• _WHAT TO WORK ON_: Print out every line of the material exactly. Include no pictures.

• _DATA IN THIS EXERCISE_:
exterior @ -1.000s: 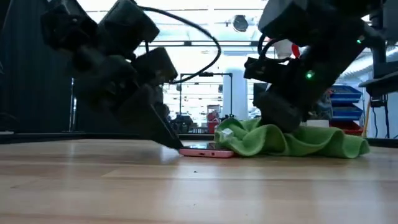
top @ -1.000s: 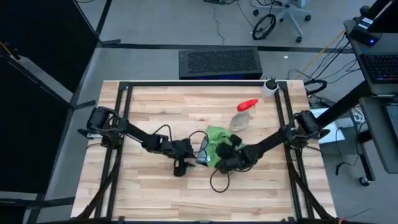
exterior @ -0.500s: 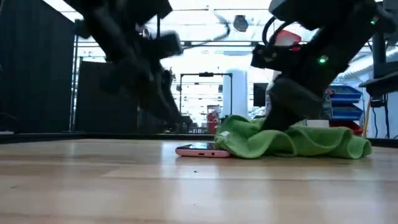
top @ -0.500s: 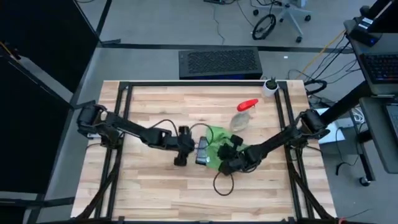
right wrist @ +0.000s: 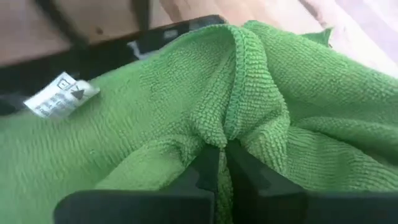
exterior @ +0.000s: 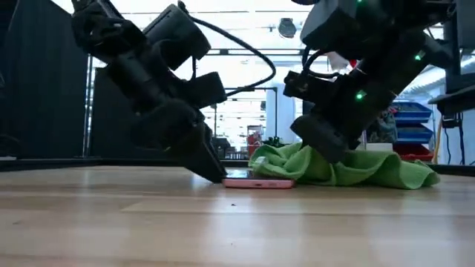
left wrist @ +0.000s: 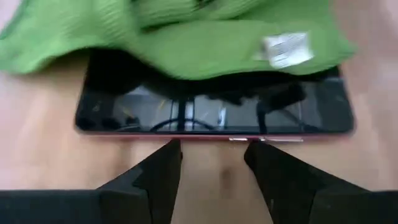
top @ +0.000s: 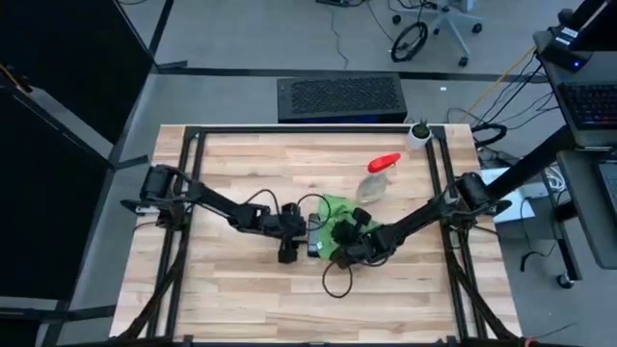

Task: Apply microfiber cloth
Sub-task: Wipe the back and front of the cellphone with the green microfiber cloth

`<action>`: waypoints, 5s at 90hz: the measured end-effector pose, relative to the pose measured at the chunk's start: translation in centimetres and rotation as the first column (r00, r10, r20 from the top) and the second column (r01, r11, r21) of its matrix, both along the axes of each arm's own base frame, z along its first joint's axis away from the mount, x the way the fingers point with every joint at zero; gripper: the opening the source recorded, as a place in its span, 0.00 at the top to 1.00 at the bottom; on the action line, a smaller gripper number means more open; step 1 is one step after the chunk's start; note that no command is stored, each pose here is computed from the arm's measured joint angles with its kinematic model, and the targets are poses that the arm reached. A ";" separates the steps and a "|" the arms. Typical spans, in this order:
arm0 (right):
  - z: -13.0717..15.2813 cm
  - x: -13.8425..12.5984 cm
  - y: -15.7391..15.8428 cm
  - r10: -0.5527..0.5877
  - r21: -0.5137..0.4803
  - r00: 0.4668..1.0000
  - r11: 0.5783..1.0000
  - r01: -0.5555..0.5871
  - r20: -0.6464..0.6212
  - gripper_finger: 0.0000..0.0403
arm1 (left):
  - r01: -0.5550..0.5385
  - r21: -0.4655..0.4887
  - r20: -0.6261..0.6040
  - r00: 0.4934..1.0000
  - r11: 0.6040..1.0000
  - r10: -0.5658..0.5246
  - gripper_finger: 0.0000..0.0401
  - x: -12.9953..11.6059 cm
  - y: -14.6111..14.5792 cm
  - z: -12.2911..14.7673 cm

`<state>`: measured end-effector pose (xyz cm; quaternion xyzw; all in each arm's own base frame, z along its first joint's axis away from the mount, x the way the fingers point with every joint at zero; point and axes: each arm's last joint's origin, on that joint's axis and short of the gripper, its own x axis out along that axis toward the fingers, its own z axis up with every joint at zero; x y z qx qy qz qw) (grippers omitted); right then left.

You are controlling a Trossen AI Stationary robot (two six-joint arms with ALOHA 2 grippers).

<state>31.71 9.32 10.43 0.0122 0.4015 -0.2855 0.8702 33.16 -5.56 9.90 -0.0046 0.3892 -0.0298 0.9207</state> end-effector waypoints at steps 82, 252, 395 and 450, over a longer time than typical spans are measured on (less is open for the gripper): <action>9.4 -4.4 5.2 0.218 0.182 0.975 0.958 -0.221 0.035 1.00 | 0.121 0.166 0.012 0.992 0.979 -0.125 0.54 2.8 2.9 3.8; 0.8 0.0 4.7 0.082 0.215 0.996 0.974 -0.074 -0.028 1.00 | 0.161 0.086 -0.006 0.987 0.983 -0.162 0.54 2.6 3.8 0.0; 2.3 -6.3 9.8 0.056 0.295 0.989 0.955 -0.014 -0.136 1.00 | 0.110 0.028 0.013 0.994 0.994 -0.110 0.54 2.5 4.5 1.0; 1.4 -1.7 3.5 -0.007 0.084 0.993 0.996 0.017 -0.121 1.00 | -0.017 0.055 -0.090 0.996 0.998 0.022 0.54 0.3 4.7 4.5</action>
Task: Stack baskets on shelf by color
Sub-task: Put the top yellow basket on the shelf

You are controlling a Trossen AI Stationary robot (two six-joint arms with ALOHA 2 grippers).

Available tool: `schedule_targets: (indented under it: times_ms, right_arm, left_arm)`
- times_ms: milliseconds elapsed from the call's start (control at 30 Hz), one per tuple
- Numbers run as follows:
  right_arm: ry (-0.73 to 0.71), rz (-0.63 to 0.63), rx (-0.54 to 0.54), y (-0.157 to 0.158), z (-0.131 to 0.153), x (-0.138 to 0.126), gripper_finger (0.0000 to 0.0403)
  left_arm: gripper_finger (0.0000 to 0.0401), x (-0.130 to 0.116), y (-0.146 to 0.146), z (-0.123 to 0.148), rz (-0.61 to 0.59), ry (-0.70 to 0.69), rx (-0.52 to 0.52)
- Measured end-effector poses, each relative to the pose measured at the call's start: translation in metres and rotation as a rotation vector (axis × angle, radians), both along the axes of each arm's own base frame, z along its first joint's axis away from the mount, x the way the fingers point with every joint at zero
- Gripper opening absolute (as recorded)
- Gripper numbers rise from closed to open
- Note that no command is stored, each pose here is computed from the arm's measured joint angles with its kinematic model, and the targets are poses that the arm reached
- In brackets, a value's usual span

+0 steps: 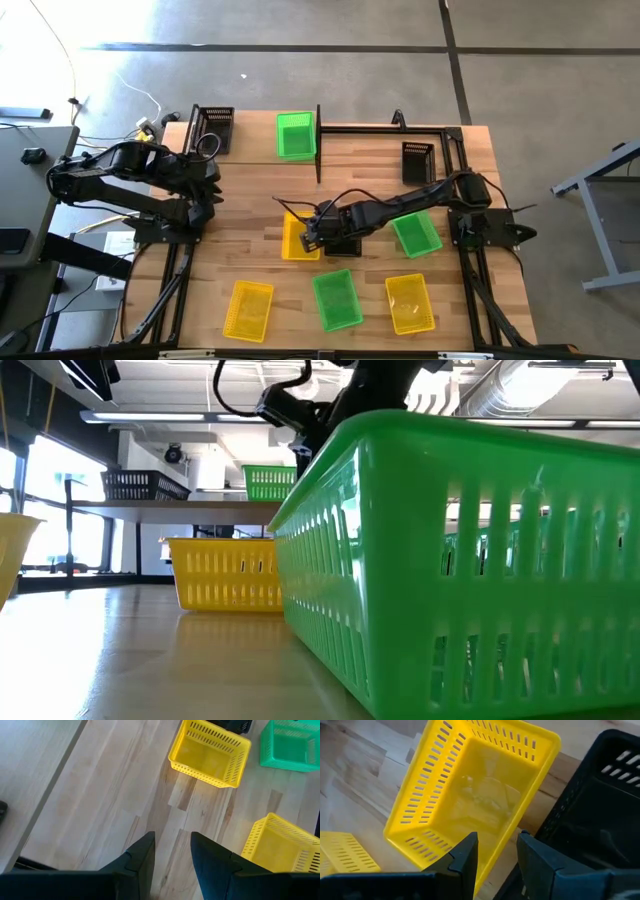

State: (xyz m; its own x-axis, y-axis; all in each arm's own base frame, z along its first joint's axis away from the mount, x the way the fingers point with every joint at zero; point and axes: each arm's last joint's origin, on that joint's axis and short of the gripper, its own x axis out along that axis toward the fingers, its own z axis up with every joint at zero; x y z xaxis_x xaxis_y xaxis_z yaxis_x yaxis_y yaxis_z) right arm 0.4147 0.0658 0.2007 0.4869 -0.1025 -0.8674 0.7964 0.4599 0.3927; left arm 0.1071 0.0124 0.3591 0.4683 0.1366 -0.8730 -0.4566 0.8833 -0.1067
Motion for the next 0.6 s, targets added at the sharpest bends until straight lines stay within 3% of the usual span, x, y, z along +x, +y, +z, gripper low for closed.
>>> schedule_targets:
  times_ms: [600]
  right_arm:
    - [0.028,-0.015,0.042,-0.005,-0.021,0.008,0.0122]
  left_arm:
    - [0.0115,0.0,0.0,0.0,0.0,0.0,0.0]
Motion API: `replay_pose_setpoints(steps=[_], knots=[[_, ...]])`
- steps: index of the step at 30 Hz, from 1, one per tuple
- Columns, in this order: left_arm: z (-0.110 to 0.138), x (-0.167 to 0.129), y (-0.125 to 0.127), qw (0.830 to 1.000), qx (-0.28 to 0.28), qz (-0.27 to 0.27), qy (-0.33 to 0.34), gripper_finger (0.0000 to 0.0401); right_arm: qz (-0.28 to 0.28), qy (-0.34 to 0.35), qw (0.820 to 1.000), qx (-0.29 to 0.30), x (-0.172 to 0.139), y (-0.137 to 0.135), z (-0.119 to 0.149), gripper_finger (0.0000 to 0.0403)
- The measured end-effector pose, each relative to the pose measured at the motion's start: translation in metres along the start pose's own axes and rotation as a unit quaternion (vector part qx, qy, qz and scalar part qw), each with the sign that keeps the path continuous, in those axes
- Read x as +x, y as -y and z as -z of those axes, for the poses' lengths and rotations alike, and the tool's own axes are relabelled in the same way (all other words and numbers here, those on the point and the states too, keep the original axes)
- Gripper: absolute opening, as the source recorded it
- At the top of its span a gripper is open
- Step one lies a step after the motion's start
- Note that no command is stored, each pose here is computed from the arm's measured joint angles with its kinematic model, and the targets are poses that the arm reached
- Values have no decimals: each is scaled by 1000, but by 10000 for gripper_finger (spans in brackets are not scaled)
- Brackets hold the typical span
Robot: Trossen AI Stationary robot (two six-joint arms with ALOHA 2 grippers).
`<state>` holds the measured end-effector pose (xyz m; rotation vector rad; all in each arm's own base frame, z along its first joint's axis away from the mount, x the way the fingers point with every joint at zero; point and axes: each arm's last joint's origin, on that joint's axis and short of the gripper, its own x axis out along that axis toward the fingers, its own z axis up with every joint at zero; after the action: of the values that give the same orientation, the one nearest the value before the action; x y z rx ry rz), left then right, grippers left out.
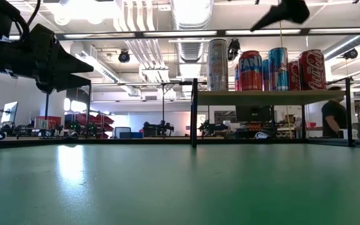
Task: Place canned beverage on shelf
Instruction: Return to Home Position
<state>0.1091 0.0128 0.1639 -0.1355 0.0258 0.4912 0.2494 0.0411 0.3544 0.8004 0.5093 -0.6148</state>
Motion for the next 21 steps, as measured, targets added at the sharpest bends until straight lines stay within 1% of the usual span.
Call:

• _RESULT FOR THIS TASK_:
exterior @ -1.000s: 
top @ -1.000s: 
exterior @ -0.500s: 
top @ -0.500s: 
right wrist @ +0.000s: 
exterior @ +0.000s: 
left wrist @ +0.000s: 
top @ +0.000s: 

Task: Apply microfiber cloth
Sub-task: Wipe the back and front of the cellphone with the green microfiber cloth

`<action>`: waypoints, 5s at 90hz: the measured end-effector pose, relative to the pose measured at the chunk's start: translation in centimetres and rotation as the first column (r00, r10, r20 from the top) and the second column (r01, r11, r21) of its matrix, both along the axes of each arm's own base frame, z along its first joint's axis away from the mount, x the way the fingers point with every joint at zero; gripper: the opening the source recorded, as a place in its span, 0.00 at the top to 1.00 at the bottom; on the action line, a smaller gripper number means more open; step 1 is one step after the chunk's start; note that no command is stored, each pose here is computed from the arm's measured joint angles with its kinematic model, and the targets are poses that the arm reached. A ";" separates the steps and a "|" the arms. Typical spans, in this order:
arm0 (right):
  - z: -13.0717..15.2813 cm
  - x: -13.8425..12.5984 cm
  - y: -15.7391..15.8428 cm
  - r10: -0.5527..0.5877
  - r21: -0.5137..0.4803
  - r00: 0.4668..1.0000
  - r11: 0.5783..1.0000
  - r01: -0.5555..0.5871
  - r20: -0.6464..0.6212
  - gripper_finger: 0.0000..0.0403
arm1 (left):
  - r01: -0.5550..0.5385
  - r21: -0.4655..0.4887
  - r20: -0.6261..0.6040
  - r00: 0.4934..1.0000
  - r11: 0.6040..1.0000
  - r10: -0.5658..0.5246
  - gripper_finger: 0.0000..0.0401
  - x: -12.9953..11.6059 cm
  - y: -14.6111..14.5792 cm
  - z: -12.2911..14.7673 cm

`<state>`: measured end-effector pose (xyz cm; quaternion xyzw; all in each arm's own base frame, z along its first joint's axis away from the mount, x the way the fingers point with every joint at zero; point and axes: each arm's last joint's origin, on that joint's axis and short of the gripper, its own x axis out along that axis toward the fingers, its own z axis up with every joint at zero; x y z qx qy qz qw) (grippers omitted); right then left.

You are controlling a Trossen AI Stationary robot (two six-joint arms with ALOHA 2 grippers).

<state>31.71 9.32 10.43 0.0122 0.4015 -0.2855 0.8702 33.16 -5.56 9.90 -0.0046 0.3892 -0.0298 0.9207</state> end-effector waypoints at steps 82, 252, 395 and 450, over a longer time than typical spans are measured on (less is open for the gripper): <action>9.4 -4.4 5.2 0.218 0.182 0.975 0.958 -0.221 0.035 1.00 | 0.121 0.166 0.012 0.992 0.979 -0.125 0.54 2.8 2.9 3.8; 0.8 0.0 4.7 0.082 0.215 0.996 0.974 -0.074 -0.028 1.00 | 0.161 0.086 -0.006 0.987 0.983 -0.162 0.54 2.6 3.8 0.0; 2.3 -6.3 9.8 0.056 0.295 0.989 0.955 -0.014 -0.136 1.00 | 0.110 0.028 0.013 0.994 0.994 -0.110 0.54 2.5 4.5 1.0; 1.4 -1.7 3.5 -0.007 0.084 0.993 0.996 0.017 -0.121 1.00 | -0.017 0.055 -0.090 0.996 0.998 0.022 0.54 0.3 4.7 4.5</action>
Task: Stack baskets on shelf by color
Sub-task: Put the top yellow basket on the shelf

You are controlling a Trossen AI Stationary robot (two six-joint arms with ALOHA 2 grippers).

Available tool: `schedule_targets: (indented under it: times_ms, right_arm, left_arm)`
- times_ms: milliseconds elapsed from the call's start (control at 30 Hz), one per tuple
- Numbers run as follows:
  right_arm: ry (-0.73 to 0.71), rz (-0.63 to 0.63), rx (-0.54 to 0.54), y (-0.157 to 0.158), z (-0.131 to 0.153), x (-0.138 to 0.126), gripper_finger (0.0000 to 0.0403)
  left_arm: gripper_finger (0.0000 to 0.0401), x (-0.130 to 0.116), y (-0.146 to 0.146), z (-0.123 to 0.148), rz (-0.61 to 0.59), ry (-0.70 to 0.69), rx (-0.52 to 0.52)
- Measured end-effector poses, each relative to the pose measured at the call's start: translation in metres and rotation as a rotation vector (axis × angle, radians), both along the axes of each arm's own base frame, z along its first joint's axis away from the mount, x the way the fingers point with every joint at zero
- Gripper opening absolute (as recorded)
- Gripper numbers rise from closed to open
- Note that no command is stored, each pose here is computed from the arm's measured joint angles with its kinematic model, and the targets are poses that the arm reached
- In brackets, a value's usual span

+0 steps: 

State: (xyz m; its own x-axis, y-axis; all in each arm's own base frame, z along its first joint's axis away from the mount, x the way the fingers point with every joint at zero; point and axes: each arm's last joint's origin, on that joint's axis and short of the gripper, its own x axis out along that axis toward the fingers, its own z axis up with every joint at zero; x y z xaxis_x xaxis_y xaxis_z yaxis_x yaxis_y yaxis_z) right arm 0.4147 0.0658 0.2007 0.4869 -0.1025 -0.8674 0.7964 0.4599 0.3927; left arm 0.1071 0.0124 0.3591 0.4683 0.1366 -0.8730 -0.4566 0.8833 -0.1067
Motion for the next 0.6 s, targets added at the sharpest bends until straight lines stay within 3% of the usual span, x, y, z along +x, +y, +z, gripper low for closed.
>>> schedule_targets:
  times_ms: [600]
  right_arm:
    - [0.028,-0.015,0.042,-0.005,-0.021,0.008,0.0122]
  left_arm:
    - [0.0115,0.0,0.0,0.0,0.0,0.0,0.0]
Motion API: `replay_pose_setpoints(steps=[_], knots=[[_, ...]])`
- steps: index of the step at 30 Hz, from 1, one per tuple
- Columns, in this order: left_arm: z (-0.110 to 0.138), x (-0.167 to 0.129), y (-0.125 to 0.127), qw (0.830 to 1.000), qx (-0.28 to 0.28), qz (-0.27 to 0.27), qy (-0.33 to 0.34), gripper_finger (0.0000 to 0.0401); right_arm: qz (-0.28 to 0.28), qy (-0.34 to 0.35), qw (0.820 to 1.000), qx (-0.29 to 0.30), x (-0.172 to 0.139), y (-0.137 to 0.135), z (-0.119 to 0.149), gripper_finger (0.0000 to 0.0403)
- The measured end-effector pose, each relative to the pose measured at the motion's start: translation in metres along the start pose's own axes and rotation as a unit quaternion (vector part qx, qy, qz and scalar part qw), each with the sign that keeps the path continuous, in those axes
- Read x as +x, y as -y and z as -z of those axes, for the poses' lengths and rotations alike, and the tool's own axes are relabelled in the same way (all other words and numbers here, those on the point and the states too, keep the original axes)
- Gripper: absolute opening, as the source recorded it
- At the top of its span a gripper is open
- Step one lies a step after the motion's start
- Note that no command is stored, each pose here is computed from the arm's measured joint angles with its kinematic model, and the targets are poses that the arm reached
- Values have no decimals: each is scaled by 1000, but by 10000 for gripper_finger (spans in brackets are not scaled)
- Brackets hold the typical span
Robot: Trossen AI Stationary robot (two six-joint arms with ALOHA 2 grippers).
`<state>` holds the measured end-effector pose (xyz m; rotation vector rad; all in each arm's own base frame, z along its first joint's axis away from the mount, x the way the fingers point with every joint at zero; point and axes: each arm's last joint's origin, on that joint's axis and short of the gripper, its own x axis out along that axis toward the fingers, its own z axis up with every joint at zero; after the action: of the values that give the same orientation, the one nearest the value before the action; x y z rx ry rz), left then right, grippers left out.
Task: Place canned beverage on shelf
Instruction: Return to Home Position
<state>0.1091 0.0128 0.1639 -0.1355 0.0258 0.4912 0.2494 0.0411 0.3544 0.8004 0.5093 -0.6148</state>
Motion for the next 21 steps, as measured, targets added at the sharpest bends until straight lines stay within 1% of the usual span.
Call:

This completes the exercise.